Entries taken from a collection
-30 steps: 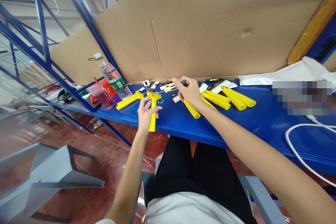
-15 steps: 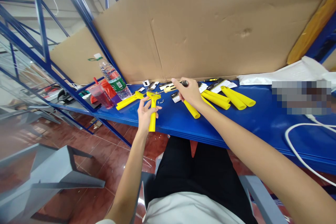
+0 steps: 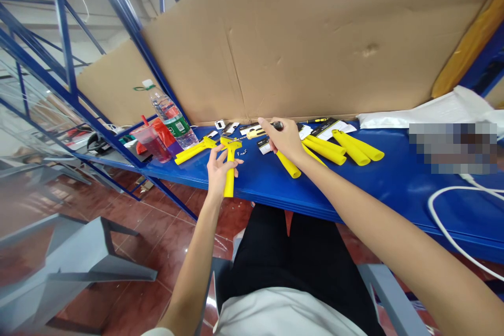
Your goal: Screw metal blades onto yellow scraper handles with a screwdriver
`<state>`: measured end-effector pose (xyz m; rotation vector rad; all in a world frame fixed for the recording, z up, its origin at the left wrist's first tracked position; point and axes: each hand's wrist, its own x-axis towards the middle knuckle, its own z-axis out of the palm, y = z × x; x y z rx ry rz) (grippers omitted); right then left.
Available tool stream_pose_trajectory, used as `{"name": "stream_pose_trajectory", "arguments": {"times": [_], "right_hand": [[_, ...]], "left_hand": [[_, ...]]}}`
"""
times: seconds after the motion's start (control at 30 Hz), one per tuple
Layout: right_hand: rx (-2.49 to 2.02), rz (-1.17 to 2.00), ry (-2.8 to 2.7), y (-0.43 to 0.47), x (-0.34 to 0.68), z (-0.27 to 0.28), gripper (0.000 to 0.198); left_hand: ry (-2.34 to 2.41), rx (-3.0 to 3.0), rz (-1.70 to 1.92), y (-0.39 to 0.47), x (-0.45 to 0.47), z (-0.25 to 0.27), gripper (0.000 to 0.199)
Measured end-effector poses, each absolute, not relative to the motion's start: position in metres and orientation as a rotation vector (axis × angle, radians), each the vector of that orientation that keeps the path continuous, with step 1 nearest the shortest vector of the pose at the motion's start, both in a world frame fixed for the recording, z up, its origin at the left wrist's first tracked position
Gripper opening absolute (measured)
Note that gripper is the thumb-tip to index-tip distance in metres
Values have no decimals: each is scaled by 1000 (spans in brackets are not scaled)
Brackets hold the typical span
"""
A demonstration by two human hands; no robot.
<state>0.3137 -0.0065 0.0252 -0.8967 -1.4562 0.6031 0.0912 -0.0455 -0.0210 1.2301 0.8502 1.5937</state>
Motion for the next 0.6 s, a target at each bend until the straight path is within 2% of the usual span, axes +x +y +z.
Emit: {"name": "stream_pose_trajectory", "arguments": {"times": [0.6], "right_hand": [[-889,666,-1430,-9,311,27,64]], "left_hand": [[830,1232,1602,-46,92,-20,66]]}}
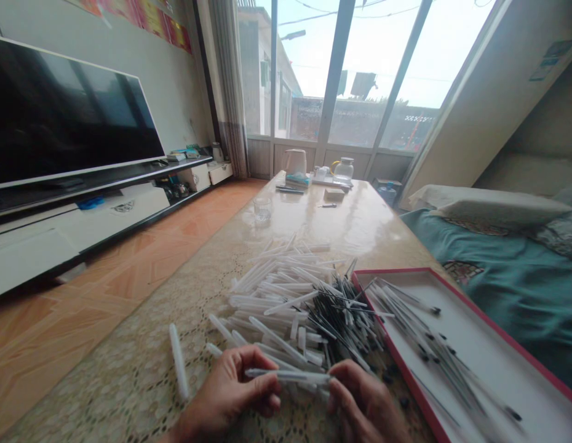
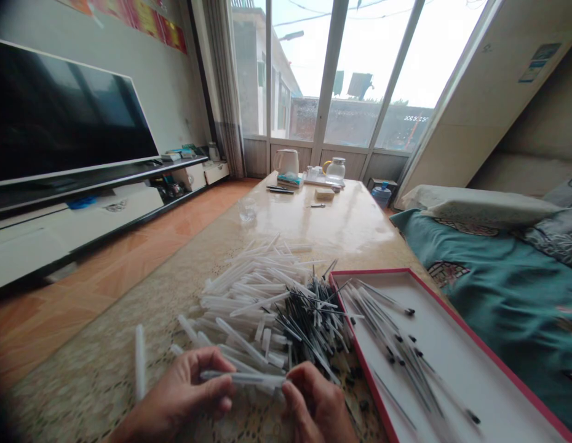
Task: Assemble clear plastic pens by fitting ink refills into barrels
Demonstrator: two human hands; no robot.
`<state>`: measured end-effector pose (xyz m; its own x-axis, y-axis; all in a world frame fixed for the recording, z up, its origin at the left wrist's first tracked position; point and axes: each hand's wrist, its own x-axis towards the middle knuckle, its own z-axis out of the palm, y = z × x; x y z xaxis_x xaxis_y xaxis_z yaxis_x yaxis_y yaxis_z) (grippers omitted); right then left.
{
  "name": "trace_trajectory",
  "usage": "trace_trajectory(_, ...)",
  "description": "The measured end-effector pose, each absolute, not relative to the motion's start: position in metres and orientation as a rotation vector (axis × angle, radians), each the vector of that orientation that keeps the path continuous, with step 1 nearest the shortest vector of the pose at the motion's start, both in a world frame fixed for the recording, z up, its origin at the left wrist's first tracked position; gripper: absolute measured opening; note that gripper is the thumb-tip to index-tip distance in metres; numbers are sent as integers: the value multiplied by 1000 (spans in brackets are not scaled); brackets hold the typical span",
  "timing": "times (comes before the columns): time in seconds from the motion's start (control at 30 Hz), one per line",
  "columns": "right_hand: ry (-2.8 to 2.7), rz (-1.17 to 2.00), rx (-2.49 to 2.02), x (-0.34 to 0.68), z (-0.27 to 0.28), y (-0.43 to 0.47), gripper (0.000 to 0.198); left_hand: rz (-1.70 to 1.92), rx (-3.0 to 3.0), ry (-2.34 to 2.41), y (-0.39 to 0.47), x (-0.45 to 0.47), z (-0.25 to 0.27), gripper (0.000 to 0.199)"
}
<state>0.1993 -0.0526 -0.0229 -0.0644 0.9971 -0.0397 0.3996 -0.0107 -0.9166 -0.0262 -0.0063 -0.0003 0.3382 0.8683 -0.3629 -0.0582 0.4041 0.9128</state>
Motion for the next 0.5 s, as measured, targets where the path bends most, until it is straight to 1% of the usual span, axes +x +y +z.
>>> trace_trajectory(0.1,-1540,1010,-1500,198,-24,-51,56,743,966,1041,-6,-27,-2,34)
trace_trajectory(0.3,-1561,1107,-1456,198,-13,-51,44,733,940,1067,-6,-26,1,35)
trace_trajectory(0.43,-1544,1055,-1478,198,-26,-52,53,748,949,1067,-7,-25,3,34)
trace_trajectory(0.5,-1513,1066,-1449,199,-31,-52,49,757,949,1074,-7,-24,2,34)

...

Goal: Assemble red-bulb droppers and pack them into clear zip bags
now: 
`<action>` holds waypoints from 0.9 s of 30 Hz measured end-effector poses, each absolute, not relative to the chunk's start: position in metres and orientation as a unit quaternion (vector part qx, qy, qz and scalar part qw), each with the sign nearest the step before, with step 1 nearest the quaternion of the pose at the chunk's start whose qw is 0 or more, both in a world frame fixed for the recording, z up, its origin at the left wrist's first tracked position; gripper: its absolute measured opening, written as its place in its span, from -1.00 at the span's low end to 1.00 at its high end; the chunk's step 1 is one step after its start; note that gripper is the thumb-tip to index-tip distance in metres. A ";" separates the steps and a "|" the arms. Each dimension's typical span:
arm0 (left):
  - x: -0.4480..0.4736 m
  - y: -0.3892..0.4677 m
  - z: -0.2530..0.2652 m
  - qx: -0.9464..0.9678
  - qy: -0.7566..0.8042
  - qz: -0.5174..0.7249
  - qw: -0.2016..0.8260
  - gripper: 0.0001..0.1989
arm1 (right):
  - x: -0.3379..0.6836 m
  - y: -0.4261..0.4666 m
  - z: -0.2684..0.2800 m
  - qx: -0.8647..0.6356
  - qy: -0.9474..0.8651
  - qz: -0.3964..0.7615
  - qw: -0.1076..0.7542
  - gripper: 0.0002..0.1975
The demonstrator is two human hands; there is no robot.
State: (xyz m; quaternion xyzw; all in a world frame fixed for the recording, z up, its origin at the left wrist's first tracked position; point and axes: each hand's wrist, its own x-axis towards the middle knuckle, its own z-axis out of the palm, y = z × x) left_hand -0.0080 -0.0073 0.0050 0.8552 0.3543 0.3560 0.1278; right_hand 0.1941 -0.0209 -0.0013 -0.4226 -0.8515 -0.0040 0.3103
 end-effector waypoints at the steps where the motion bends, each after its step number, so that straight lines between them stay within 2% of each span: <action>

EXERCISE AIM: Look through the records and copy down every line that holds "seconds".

ANSWER BOX:
times: seconds after the motion's start (control at 30 Hz), one per tuple
  "timing": "times (comes before the columns): time in seconds from the motion's start (control at 30 Hz), one per line",

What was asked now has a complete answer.